**WORK TASK:** Locate the line that contains "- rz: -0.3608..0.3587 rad" in the entries below, then repeat it and every following line through the line that contains "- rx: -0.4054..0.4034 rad", exactly, and no others.

**ENTRIES PROVIDED:**
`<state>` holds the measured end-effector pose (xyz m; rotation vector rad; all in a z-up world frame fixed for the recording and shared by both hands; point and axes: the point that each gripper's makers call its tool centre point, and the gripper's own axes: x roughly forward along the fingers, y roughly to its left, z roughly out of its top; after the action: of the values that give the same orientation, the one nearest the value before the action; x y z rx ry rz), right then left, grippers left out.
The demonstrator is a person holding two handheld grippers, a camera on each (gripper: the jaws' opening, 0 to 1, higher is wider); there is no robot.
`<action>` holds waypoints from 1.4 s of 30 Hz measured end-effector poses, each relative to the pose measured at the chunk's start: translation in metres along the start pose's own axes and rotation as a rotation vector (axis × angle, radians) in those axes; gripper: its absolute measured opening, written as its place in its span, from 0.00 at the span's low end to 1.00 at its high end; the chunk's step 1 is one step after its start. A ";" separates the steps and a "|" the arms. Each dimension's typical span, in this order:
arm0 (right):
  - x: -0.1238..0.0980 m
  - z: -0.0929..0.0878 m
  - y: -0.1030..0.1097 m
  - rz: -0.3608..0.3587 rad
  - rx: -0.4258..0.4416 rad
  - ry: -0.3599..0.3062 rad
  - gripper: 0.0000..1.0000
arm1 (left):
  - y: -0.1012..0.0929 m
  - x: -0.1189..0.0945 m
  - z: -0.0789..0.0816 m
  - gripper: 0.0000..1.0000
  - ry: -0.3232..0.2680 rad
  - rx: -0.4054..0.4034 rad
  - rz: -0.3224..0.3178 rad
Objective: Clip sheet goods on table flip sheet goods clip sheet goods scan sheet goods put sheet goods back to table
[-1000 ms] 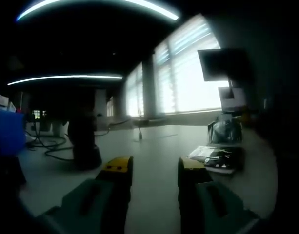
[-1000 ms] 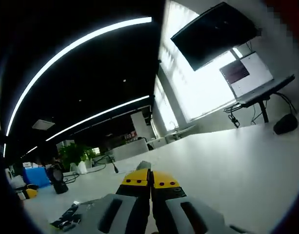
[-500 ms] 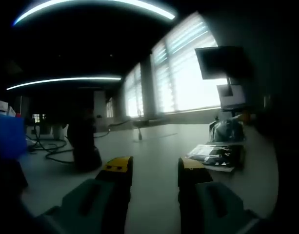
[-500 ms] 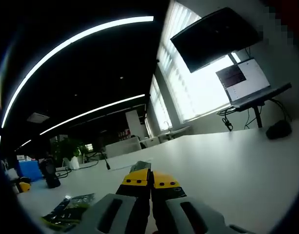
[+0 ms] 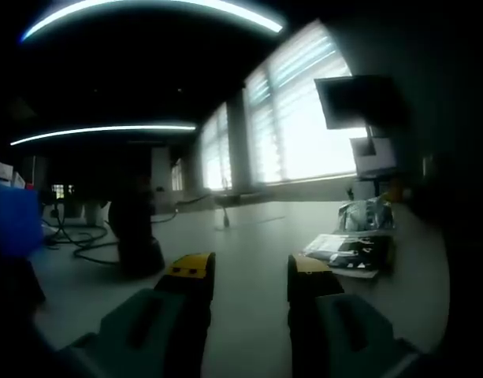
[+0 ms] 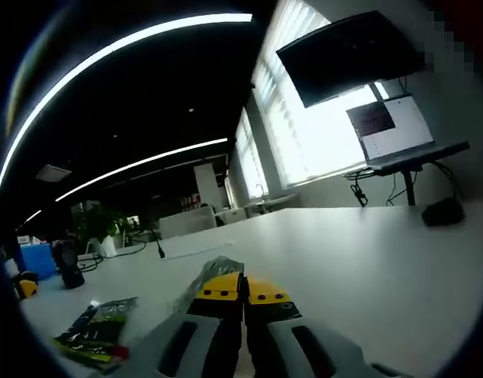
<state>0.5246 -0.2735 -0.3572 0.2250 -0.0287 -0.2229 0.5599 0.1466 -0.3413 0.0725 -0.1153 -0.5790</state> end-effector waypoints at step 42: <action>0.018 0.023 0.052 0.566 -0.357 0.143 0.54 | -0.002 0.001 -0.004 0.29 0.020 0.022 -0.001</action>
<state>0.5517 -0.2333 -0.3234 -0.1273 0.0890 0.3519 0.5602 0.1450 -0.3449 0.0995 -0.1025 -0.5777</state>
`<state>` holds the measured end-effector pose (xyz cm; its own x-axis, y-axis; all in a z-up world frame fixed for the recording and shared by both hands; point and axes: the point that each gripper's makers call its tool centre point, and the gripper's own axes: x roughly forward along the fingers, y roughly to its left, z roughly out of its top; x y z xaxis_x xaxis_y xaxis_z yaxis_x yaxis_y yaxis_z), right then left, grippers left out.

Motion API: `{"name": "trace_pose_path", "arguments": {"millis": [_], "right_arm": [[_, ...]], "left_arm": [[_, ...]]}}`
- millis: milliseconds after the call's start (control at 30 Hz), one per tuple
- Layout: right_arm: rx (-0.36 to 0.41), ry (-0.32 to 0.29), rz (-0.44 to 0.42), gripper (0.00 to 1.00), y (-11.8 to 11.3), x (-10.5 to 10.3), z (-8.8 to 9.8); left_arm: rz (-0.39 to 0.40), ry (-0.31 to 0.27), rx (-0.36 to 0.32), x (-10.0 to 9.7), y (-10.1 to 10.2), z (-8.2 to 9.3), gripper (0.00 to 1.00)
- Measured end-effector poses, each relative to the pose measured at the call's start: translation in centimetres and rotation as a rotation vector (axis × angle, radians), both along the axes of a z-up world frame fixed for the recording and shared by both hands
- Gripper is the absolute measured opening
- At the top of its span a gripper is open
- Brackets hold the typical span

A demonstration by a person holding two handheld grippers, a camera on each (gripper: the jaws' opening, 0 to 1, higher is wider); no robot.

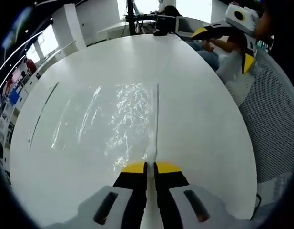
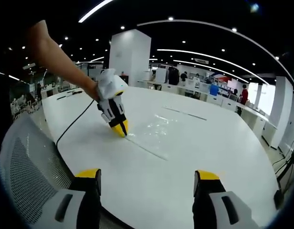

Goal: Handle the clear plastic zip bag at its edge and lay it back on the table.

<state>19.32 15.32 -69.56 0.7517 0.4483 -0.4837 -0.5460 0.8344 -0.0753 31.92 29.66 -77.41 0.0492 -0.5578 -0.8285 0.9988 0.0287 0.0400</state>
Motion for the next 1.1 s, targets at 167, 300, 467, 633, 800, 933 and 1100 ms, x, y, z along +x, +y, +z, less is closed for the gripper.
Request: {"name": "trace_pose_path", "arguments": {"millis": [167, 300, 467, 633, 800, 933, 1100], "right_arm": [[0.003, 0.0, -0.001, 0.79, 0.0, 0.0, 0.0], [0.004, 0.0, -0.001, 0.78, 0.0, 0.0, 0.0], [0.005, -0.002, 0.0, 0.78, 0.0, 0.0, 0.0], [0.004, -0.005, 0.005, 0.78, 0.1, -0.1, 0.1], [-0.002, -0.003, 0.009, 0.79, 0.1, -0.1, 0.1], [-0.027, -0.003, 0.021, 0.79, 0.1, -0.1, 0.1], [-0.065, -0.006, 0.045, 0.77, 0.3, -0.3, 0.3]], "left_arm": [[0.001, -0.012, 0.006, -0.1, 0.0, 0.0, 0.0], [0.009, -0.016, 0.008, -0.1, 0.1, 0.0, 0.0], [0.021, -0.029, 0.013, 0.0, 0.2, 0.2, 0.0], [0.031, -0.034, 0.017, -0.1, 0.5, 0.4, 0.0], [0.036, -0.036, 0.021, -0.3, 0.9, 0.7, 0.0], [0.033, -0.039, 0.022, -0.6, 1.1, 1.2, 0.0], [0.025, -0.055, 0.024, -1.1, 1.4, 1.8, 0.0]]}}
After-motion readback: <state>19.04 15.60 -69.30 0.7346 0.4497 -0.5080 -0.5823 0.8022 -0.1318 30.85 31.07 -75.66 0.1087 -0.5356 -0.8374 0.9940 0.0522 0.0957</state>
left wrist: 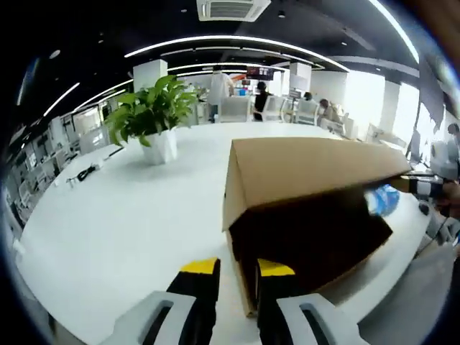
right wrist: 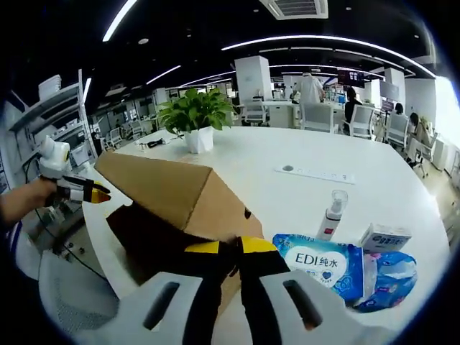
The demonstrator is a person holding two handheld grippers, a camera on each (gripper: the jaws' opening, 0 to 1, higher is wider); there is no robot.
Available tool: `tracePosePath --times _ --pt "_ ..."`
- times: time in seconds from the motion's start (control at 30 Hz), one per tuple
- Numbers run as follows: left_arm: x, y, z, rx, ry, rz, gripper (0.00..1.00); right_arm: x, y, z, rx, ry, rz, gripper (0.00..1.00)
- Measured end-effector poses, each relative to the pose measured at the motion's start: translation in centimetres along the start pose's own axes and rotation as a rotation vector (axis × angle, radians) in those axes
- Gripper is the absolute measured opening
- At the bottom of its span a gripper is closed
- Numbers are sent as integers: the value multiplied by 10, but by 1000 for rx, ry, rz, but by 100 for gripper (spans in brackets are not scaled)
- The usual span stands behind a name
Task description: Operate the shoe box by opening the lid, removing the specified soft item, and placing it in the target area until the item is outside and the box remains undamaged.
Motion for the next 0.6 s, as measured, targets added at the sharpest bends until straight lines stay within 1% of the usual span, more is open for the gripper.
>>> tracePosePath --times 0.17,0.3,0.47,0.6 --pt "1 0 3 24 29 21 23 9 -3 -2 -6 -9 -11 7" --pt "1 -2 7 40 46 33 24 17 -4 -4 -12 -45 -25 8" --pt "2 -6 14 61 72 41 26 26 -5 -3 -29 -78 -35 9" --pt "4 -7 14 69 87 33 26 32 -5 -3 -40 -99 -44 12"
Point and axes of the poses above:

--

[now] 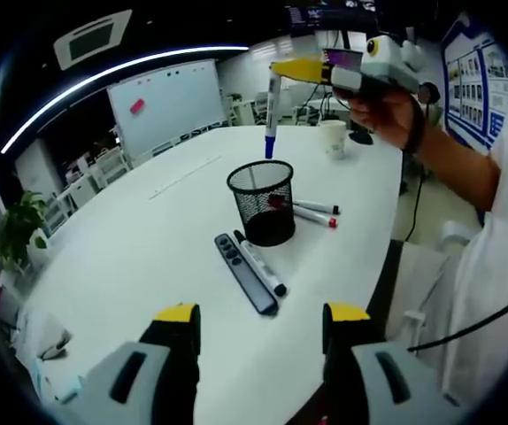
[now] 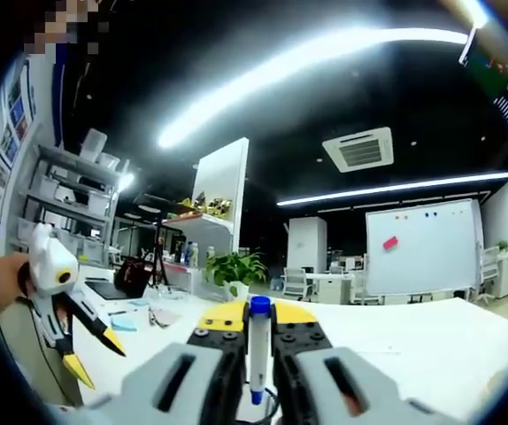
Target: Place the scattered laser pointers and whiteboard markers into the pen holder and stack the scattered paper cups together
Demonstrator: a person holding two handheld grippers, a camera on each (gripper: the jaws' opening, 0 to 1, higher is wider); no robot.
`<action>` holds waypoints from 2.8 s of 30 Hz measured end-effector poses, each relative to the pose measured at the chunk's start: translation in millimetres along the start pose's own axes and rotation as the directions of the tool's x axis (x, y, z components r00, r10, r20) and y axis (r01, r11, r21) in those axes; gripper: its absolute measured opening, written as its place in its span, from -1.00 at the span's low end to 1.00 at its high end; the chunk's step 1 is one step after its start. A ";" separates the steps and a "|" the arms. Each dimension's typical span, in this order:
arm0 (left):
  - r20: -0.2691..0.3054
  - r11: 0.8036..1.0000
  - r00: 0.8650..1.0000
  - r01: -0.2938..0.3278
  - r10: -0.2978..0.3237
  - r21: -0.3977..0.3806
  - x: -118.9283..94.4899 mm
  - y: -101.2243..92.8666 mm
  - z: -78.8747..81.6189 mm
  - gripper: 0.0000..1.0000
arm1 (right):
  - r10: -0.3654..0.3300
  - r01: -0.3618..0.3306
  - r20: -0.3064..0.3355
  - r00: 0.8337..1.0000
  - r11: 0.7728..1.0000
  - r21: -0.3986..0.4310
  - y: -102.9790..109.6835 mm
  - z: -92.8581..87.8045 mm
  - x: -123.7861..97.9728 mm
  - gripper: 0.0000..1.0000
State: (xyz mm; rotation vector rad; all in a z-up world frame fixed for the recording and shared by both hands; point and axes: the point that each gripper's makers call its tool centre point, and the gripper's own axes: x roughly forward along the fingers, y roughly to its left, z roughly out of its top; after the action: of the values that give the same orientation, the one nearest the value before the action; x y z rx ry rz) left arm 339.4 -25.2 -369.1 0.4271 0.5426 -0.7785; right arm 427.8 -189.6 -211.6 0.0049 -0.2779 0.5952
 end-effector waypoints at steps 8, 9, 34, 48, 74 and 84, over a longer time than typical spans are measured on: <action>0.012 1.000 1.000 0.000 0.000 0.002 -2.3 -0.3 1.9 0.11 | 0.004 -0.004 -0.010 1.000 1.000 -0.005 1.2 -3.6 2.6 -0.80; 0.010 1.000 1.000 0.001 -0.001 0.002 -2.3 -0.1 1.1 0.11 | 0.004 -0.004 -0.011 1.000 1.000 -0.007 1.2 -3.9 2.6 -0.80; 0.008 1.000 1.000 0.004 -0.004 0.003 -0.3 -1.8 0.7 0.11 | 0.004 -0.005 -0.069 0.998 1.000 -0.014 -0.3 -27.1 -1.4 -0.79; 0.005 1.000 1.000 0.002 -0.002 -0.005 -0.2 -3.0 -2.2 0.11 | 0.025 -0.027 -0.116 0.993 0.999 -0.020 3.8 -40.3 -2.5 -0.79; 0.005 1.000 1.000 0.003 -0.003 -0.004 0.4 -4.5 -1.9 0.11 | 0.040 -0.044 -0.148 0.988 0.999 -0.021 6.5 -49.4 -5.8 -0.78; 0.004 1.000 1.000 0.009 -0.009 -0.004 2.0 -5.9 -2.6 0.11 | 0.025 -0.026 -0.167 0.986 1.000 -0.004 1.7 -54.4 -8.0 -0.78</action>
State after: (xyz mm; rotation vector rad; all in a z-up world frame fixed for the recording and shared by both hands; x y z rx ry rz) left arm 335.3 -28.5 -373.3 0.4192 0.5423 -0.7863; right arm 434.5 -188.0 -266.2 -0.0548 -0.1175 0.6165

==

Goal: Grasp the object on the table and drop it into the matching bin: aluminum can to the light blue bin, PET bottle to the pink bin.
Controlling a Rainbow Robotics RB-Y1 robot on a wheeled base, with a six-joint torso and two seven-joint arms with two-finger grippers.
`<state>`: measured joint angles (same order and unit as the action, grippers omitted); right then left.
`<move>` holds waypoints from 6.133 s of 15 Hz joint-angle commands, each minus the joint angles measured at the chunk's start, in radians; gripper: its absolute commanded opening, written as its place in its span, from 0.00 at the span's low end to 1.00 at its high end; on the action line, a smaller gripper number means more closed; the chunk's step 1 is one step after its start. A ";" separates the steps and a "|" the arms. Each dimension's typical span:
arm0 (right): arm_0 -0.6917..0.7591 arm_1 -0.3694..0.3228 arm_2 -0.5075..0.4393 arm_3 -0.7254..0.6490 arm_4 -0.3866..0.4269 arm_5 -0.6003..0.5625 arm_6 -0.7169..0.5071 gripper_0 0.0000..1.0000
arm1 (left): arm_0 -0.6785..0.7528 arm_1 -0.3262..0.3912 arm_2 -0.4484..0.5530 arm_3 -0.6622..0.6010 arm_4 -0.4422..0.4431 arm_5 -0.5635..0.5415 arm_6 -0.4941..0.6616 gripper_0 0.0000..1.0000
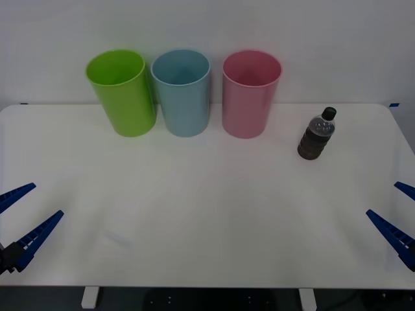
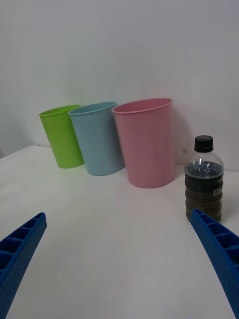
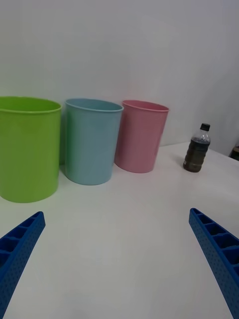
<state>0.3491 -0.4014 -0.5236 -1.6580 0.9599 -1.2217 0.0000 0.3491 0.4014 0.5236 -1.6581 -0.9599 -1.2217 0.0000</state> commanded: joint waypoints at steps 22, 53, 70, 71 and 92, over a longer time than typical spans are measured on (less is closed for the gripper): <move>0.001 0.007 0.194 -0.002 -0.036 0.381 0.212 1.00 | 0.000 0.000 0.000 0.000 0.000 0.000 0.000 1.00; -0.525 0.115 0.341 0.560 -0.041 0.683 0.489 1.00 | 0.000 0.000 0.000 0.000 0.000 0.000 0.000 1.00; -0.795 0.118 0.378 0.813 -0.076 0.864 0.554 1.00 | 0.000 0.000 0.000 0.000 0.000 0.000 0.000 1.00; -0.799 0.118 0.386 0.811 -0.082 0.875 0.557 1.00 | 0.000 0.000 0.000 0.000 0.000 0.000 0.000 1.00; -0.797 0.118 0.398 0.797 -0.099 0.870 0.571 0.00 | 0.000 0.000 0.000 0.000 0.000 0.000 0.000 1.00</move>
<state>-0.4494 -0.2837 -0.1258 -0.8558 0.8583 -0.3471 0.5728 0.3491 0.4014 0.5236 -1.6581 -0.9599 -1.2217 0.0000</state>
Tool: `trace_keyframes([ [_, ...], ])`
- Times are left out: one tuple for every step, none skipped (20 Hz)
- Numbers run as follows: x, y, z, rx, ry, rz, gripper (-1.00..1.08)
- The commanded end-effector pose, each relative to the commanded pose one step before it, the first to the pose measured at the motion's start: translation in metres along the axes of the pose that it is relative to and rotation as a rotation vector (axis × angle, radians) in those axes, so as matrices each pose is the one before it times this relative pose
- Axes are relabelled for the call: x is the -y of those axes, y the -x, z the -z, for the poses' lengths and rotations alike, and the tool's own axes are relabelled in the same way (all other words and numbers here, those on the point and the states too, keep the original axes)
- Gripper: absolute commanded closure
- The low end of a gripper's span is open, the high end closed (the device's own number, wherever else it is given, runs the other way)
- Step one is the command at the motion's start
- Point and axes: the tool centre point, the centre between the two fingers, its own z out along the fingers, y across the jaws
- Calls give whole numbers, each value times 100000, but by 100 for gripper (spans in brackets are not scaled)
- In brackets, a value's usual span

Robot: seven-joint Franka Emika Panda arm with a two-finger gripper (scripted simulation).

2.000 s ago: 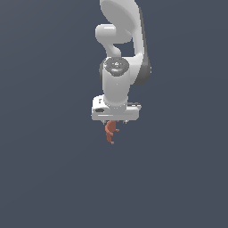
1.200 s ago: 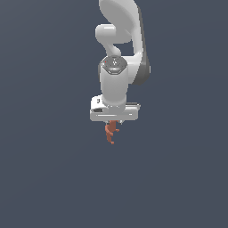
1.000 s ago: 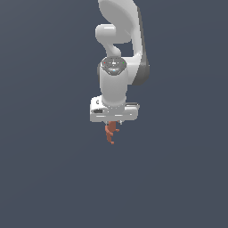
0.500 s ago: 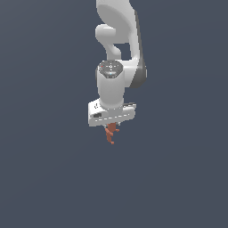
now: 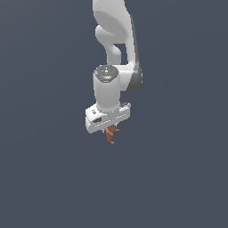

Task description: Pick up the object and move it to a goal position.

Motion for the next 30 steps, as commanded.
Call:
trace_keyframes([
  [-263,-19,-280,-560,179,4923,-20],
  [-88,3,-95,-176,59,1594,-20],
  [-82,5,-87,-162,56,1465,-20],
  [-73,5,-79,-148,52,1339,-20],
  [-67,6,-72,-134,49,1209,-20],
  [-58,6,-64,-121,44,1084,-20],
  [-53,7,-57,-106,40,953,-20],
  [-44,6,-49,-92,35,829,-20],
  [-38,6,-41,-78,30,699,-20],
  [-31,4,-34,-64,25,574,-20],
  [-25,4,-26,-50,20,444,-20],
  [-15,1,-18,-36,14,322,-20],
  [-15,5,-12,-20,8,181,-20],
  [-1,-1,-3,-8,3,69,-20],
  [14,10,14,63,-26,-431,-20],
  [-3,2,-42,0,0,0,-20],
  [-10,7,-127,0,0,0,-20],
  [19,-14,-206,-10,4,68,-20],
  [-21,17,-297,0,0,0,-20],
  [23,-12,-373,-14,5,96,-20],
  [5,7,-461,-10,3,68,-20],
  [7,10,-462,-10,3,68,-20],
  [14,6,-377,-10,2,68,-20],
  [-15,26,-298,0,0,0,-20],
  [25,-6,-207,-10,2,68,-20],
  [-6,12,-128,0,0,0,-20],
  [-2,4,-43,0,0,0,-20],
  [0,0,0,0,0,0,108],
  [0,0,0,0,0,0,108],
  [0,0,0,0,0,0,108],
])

**ANSWER FOR THE TASK:**
  - rz: -0.3608..0.3587 rad
  - rx: -0.4258..0.4416 rad
  - ry: -0.3599..0.3062 rad
  - gripper: 0.0000..1.0000
arm1 (left):
  - y: -0.1012..0.0929 m
  - x: -0.1189..0.0945 m
  - z: -0.0789..0.0816 m
  - gripper: 0.0000..1.0000
  - ry: -0.3232..0.2680 rad
  - rx: -0.4054..0.4034 rad

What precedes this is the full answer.